Fatca-related costs are “driven by the number of investors that you’ve got to deal with,” says Jim Calvin, Deloitte’s Asia-Pacific regional leader for Fatca, speaking at the AdventConnect event in Hong Kong this week.

“If you have a few investors and many of them are institutional, they are likely to have to comply with Facta themselves. They’ll have to give you a number and you’re done with them,” says Calvin.

Foreign financial institutions which have gained "deemed-compliant" status by the US Internal Revenue Service (IRS) are given a so-called FFI identification number which relieves them from Facta obligations.

Expected to be introduced in 2014, Facta will force all global financial companies to report details to the IRS of any clients linked to the US with more than $50,000 in an account.

In pre-crisis times “compliance was getting your tax returns filed on time”, says Calvin. “Now it has become an overwhelming effort for every hedge fund.”

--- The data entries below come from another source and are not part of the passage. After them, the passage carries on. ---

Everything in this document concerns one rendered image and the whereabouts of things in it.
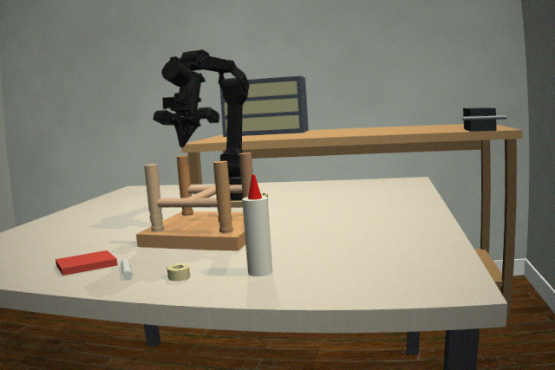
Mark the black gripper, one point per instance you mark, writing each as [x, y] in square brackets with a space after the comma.
[184, 132]

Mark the light grey cylinder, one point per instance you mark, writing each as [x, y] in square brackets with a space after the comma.
[126, 269]

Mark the red flat rectangular pad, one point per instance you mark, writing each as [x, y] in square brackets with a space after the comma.
[76, 264]

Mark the grey cylinder with red cone top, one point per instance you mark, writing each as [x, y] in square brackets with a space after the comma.
[257, 232]

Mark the wooden stool legs with h-shaped crossbars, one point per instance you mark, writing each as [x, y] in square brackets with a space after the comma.
[222, 189]

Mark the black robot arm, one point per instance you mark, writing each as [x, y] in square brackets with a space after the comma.
[235, 92]

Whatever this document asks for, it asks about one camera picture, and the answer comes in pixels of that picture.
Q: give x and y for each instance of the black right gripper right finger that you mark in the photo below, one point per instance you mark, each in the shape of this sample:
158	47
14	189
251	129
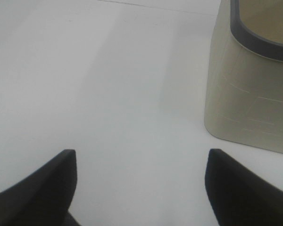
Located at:
238	196

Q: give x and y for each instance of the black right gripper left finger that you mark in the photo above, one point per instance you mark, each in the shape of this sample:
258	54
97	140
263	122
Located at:
44	197

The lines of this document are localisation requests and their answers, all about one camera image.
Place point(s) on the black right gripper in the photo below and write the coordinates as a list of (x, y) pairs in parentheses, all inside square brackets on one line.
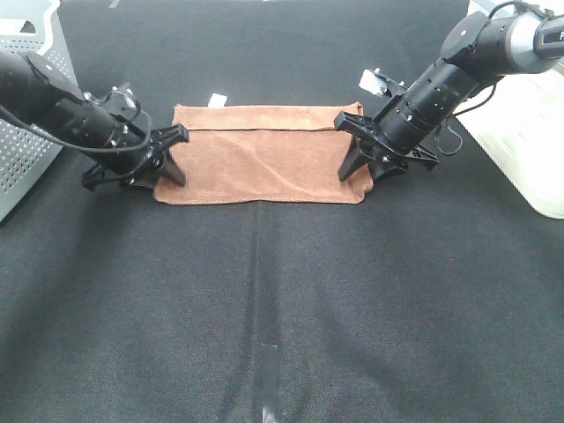
[(392, 138)]

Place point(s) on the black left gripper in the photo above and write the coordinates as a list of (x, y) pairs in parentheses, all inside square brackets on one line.
[(143, 166)]

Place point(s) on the brown microfiber towel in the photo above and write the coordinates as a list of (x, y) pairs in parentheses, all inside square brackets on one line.
[(239, 154)]

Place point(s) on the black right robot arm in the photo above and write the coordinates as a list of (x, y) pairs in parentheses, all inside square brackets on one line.
[(478, 52)]

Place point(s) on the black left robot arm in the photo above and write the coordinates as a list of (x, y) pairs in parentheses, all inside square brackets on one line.
[(114, 131)]

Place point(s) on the pale green plastic bin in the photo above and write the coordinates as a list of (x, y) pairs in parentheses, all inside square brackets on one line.
[(521, 130)]

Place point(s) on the black fabric table cover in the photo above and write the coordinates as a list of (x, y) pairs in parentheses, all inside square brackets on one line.
[(437, 299)]

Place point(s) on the grey perforated plastic basket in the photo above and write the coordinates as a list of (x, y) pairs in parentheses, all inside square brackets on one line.
[(25, 26)]

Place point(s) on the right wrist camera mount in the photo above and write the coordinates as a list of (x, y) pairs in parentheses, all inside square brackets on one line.
[(374, 82)]

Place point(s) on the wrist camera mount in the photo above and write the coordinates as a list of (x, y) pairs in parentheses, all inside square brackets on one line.
[(120, 100), (374, 82)]

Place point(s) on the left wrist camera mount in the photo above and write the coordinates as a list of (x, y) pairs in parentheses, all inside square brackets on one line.
[(120, 100)]

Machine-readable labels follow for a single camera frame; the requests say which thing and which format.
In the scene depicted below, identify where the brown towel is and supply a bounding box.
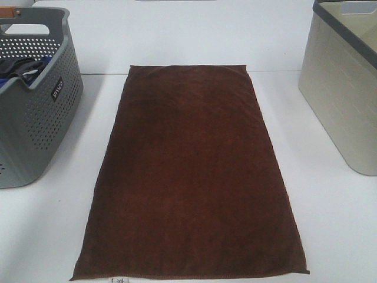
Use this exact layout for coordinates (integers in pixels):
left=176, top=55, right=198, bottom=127
left=72, top=65, right=308, bottom=280

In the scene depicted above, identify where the grey perforated plastic basket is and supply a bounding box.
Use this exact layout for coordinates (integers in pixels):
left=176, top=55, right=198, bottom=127
left=1, top=7, right=83, bottom=188

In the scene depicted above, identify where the beige basket with grey rim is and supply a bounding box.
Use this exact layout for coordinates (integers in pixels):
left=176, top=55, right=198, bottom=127
left=298, top=1, right=376, bottom=176

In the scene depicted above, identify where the black cloth in basket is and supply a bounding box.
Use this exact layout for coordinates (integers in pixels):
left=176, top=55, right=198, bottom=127
left=0, top=58, right=45, bottom=83

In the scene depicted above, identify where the blue cloth in basket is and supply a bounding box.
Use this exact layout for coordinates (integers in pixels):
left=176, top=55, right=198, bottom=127
left=0, top=57, right=55, bottom=89

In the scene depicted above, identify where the brown leather basket handle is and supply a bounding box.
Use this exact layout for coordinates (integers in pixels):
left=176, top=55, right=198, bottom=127
left=0, top=6, right=20, bottom=19

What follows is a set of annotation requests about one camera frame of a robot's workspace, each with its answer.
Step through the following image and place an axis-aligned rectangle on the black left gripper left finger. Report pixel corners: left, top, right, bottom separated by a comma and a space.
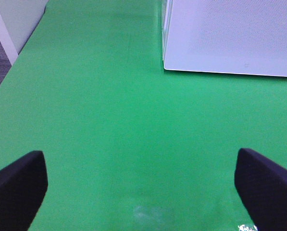
0, 151, 48, 231

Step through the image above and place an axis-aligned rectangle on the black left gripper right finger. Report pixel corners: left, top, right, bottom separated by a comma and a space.
234, 148, 287, 231

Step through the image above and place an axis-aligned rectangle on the white microwave door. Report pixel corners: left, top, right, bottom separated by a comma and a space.
163, 0, 287, 77

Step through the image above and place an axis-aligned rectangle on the white microwave oven body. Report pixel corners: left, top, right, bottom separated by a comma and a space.
162, 0, 172, 61

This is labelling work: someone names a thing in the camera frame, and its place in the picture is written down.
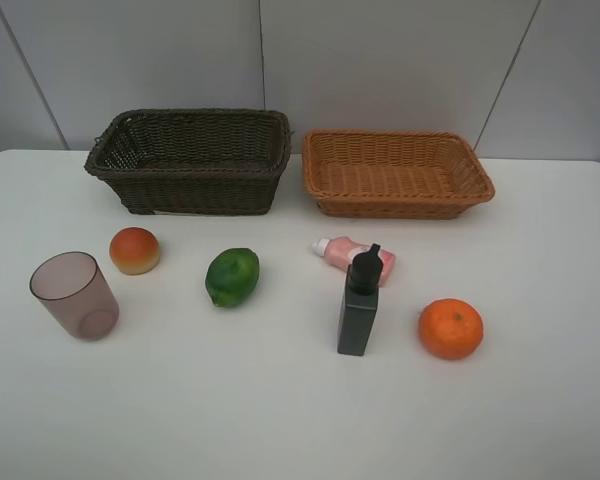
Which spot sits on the pink bottle white cap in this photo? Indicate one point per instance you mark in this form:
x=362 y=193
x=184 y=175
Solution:
x=340 y=252

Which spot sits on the green lime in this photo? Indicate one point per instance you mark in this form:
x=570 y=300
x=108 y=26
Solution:
x=232 y=277

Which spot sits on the dark green rectangular bottle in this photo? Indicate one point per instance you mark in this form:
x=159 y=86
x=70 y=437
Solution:
x=360 y=302

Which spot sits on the orange mandarin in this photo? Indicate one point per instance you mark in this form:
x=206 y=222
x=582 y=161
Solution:
x=450 y=329

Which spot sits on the translucent purple plastic cup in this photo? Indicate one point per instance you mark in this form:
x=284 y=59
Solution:
x=74 y=291

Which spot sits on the light orange wicker basket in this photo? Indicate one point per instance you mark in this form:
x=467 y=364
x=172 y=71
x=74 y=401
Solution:
x=393 y=175

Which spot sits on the dark brown wicker basket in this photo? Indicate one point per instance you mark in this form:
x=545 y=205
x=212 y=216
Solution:
x=209 y=161

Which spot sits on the round orange bread bun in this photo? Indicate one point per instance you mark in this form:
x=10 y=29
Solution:
x=134 y=251

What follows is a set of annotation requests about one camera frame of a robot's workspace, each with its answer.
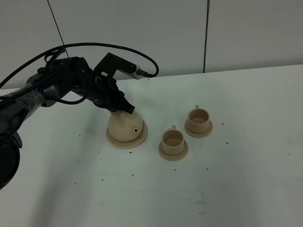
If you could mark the beige cup saucer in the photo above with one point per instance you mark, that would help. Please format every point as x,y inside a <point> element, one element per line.
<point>198,135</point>
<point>174,158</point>

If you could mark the near beige teacup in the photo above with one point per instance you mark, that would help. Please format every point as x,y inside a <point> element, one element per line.
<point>172,142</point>

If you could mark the near beige cup saucer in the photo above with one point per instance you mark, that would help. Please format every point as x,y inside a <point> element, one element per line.
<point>174,158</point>

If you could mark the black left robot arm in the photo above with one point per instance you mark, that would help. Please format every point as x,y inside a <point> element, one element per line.
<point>69,81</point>

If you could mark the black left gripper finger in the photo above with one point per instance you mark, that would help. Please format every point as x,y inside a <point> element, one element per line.
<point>113,107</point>
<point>118,97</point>

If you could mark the beige teapot saucer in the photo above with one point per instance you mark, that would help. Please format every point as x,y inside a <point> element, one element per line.
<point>131,144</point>

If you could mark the far beige cup saucer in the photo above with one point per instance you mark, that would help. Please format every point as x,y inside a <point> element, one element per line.
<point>198,135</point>

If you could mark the far beige teacup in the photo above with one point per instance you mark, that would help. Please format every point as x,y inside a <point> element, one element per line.
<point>198,120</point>

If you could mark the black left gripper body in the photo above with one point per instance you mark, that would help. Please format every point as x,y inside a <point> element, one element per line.
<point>99,91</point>

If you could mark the beige ceramic teapot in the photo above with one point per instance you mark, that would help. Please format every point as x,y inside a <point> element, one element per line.
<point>125,127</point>

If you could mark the beige teacup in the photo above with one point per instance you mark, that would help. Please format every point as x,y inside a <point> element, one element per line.
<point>172,142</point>
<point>198,120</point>

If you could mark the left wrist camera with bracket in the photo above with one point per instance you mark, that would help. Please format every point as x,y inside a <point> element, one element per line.
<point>111,63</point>

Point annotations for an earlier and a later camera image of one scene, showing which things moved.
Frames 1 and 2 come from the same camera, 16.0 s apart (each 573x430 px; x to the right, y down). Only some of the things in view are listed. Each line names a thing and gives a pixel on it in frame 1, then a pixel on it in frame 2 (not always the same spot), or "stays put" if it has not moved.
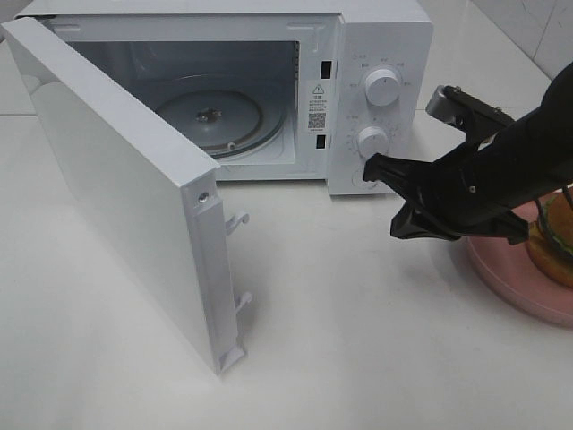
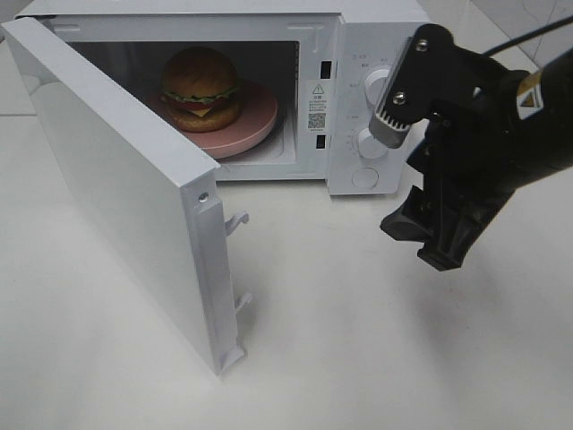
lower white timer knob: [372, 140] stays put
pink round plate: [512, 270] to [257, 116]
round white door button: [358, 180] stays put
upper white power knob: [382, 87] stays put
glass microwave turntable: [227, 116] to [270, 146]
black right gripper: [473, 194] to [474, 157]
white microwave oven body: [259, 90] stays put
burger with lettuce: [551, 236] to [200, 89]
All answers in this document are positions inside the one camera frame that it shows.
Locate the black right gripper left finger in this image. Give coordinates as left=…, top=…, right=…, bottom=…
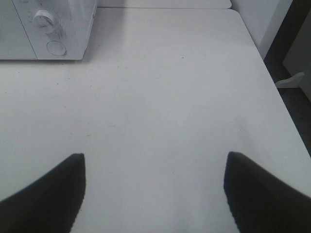
left=0, top=153, right=86, bottom=233

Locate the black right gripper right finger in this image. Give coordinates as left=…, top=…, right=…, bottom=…
left=224, top=151, right=311, bottom=233

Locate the round white door button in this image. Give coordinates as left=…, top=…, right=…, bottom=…
left=47, top=41, right=66, bottom=56

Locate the white microwave door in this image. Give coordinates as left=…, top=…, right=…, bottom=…
left=0, top=0, right=36, bottom=60

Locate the white timer knob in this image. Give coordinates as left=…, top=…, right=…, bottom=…
left=33, top=10, right=55, bottom=34

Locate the white furniture foot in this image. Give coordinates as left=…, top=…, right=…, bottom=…
left=275, top=72, right=305, bottom=88

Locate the white microwave oven body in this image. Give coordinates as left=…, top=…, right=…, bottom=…
left=12, top=0, right=98, bottom=60

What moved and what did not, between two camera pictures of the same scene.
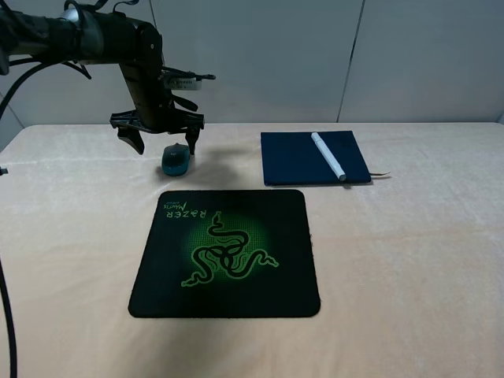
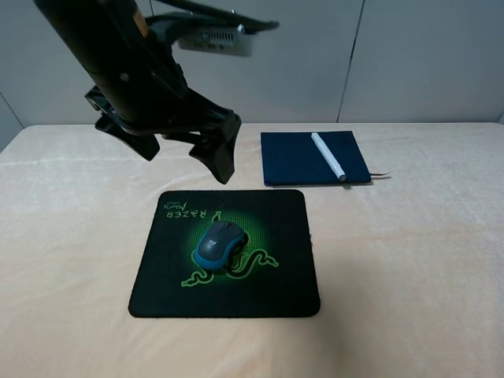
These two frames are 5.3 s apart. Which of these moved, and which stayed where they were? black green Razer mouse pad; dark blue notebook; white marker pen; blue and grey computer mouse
Moved: blue and grey computer mouse
Stayed: black green Razer mouse pad; dark blue notebook; white marker pen
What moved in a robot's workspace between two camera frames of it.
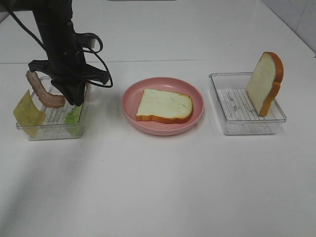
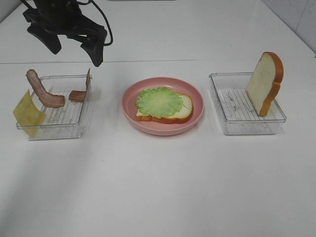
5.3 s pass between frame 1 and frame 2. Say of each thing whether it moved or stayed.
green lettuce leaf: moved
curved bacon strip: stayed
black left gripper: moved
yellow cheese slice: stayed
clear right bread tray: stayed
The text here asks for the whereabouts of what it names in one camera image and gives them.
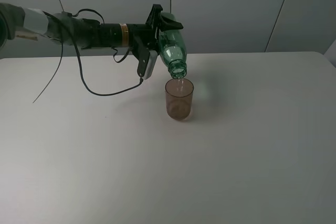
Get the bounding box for green transparent plastic bottle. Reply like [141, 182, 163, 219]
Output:
[158, 12, 187, 79]

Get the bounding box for pink translucent plastic cup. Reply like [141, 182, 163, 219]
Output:
[165, 78, 194, 121]

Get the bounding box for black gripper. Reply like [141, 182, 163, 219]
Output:
[131, 4, 183, 51]

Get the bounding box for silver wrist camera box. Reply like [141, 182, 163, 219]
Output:
[134, 37, 158, 80]

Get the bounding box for black camera cable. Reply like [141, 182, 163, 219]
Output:
[32, 8, 144, 104]

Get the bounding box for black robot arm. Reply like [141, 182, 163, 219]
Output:
[1, 3, 183, 50]

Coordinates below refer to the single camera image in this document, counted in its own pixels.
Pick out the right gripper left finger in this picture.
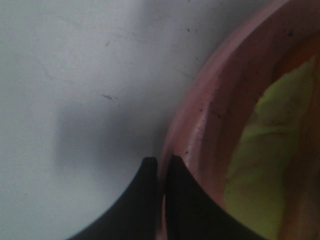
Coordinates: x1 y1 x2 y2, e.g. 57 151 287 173
70 157 158 240

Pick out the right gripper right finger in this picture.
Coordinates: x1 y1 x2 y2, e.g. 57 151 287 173
165 155 262 240

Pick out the green lettuce leaf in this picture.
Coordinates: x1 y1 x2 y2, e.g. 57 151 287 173
224 57 316 240

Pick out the pink round plate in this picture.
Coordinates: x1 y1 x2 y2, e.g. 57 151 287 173
159 0 320 240

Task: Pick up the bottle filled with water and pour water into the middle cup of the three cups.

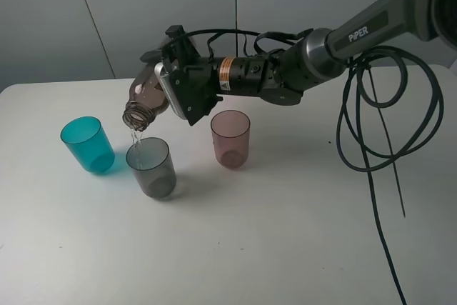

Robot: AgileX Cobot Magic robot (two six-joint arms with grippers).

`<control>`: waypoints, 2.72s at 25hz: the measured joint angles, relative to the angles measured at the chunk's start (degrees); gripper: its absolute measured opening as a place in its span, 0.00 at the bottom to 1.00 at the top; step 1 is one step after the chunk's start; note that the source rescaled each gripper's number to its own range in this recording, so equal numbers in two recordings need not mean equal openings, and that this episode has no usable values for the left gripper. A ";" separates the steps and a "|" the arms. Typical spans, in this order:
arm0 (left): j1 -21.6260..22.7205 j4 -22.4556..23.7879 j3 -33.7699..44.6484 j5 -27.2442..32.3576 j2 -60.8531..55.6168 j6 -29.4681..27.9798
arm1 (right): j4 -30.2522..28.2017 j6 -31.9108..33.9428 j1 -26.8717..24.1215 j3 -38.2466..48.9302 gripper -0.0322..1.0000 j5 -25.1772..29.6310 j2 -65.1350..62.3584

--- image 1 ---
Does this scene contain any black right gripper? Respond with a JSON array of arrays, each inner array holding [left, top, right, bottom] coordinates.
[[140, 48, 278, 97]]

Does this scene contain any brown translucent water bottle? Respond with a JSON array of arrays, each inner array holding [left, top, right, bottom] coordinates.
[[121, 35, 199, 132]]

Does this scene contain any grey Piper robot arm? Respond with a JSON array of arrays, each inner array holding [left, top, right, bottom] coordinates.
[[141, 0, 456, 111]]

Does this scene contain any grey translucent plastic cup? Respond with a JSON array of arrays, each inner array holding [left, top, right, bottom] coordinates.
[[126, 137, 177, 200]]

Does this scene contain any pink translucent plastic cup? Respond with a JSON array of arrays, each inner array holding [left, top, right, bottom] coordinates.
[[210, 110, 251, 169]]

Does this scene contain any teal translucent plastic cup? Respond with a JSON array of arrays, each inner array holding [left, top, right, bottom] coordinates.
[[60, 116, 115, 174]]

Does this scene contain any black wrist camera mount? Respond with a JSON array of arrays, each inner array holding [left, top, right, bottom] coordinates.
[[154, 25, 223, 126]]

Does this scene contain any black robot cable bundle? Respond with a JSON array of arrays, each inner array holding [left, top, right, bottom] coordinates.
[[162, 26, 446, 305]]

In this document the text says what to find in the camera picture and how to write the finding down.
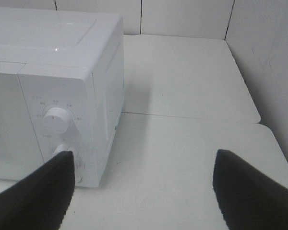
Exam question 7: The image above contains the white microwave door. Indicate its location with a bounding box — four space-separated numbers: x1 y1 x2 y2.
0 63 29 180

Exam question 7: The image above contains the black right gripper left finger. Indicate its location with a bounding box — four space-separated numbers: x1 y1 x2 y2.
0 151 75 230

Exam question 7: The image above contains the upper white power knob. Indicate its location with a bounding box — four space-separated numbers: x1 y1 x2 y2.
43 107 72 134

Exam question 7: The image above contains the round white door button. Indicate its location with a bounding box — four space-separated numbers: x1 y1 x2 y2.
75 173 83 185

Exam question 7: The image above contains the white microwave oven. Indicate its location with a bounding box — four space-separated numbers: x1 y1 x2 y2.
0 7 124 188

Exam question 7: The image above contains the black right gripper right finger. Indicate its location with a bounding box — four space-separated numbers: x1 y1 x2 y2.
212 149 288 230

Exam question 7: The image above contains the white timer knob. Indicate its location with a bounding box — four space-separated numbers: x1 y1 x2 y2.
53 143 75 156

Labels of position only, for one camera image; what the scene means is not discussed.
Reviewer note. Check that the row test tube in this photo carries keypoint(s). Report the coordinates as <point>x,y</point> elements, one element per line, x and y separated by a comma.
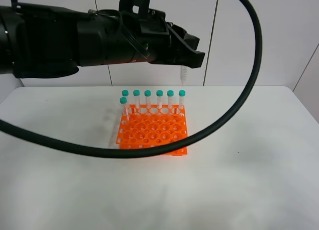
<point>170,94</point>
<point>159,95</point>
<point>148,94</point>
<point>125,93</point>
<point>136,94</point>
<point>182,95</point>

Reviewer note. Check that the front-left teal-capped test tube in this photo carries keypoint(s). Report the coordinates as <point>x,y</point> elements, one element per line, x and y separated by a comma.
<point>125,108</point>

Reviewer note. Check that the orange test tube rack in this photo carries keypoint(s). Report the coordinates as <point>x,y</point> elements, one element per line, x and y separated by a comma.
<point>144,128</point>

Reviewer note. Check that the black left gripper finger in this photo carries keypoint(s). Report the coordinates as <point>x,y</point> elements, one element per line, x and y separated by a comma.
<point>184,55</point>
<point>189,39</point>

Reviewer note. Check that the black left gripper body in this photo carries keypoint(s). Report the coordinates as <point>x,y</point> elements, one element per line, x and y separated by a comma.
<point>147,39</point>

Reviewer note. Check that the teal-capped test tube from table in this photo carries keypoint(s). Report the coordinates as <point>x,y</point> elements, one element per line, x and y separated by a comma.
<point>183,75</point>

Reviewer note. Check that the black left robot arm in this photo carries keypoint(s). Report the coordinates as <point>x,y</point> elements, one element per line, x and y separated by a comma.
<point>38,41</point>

However, for hedge funds with a few hundred investors, the process should be less complicated than those with thousands. “I think the expense is lower [as] the approach is probably different,” says Calvin. 

While there is an expectation that smaller funds may need to dedicate more resources to compliance, the biggest Fatca-related infrastructure investment will likely be borne by the prime brokers.

A survey of hedge funds globally shows that the cost of business has increased for 58% of US managers, compared with 44% for their Asian counterparts, which typically manage less AUM.

The results of the Global hedge fund and investor survey 2012, released this week by Ernst & Young, indicate that costs have remained the same for 44% of Asian managers, with 12% seeing a decrease in costs.

Changes in the regulatory environment have driven up costs in the US and primarily relate to spending on additional infrastructure, says Ernst & Young.

However, Asian hedge funds will not fully escape additional costs related to Fatca, says Henri Arslanian, director of business consulting services in Asia-Pacific for UBS prime services.

“There is no doubt that the fees of compliance with these set of regulations are going up for hedge funds,” says Arslanian.

Most of the costs will be bundled in the cost of doing business, such as hedge fund administration fees and legal fees for investor-related documents.

Increased costs related to regulation will also be incurred by institutional investors. Yet according to the Ernst & Young survey, 49% do not believe that increased regulation will protect their interests, with only 2% believing they will be effective in preventing a financial crisis.

“I don’t see the regulations being helpful at preventing the next crisis because crises are unknown,” says a North American investor in the survey. “Regulations are basically meant to solve last year’s wars.”